▸ Task statement
Copy the lines word for word. Begin at the line that contains "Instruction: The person" and end with the final line of the data.

▸ Data shown

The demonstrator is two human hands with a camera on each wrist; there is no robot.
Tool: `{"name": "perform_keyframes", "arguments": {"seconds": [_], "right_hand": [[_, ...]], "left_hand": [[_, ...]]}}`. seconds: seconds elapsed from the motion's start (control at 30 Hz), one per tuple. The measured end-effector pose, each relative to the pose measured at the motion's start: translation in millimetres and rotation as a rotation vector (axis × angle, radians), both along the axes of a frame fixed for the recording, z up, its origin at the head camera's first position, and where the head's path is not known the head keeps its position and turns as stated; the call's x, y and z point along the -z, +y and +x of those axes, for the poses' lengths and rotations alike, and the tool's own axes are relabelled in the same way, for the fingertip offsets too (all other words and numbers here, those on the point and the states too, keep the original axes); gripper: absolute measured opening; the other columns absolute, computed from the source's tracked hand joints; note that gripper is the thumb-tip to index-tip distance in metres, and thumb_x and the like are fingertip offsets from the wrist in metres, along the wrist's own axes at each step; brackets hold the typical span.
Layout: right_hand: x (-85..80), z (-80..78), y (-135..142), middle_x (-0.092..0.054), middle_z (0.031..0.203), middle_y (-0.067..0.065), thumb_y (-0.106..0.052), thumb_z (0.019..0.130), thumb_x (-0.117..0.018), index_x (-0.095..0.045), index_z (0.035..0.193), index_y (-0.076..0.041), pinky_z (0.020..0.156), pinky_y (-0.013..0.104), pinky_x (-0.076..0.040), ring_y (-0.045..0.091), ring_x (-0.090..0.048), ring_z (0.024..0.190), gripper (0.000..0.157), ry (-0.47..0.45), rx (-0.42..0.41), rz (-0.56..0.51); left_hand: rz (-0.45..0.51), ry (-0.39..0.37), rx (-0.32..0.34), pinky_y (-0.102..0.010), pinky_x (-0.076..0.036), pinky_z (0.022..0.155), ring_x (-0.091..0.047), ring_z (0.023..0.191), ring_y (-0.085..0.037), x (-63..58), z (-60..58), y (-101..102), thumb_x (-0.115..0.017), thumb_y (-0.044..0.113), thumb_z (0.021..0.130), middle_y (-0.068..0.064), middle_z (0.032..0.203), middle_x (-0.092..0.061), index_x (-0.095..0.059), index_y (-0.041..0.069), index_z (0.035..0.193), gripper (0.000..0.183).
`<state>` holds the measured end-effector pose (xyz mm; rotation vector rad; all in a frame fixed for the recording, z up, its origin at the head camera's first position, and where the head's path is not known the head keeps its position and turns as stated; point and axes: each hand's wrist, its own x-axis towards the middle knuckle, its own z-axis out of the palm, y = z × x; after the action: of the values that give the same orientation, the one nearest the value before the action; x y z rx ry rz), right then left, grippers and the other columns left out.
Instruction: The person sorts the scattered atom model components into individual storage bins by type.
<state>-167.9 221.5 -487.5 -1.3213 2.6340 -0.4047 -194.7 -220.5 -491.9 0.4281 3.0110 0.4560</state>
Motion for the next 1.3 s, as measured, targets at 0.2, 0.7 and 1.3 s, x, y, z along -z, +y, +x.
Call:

▸ Answer section
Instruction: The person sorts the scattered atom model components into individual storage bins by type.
<state>-167.9 221.5 -487.5 -1.3213 2.6340 -0.4047 -194.7 -220.5 -491.9 0.4281 3.0110 0.4560</state>
Motion for the next 1.3 s, as measured, targets at 0.2, 0.7 and 1.3 s, x, y, z along -z, +y, +x.
Call:

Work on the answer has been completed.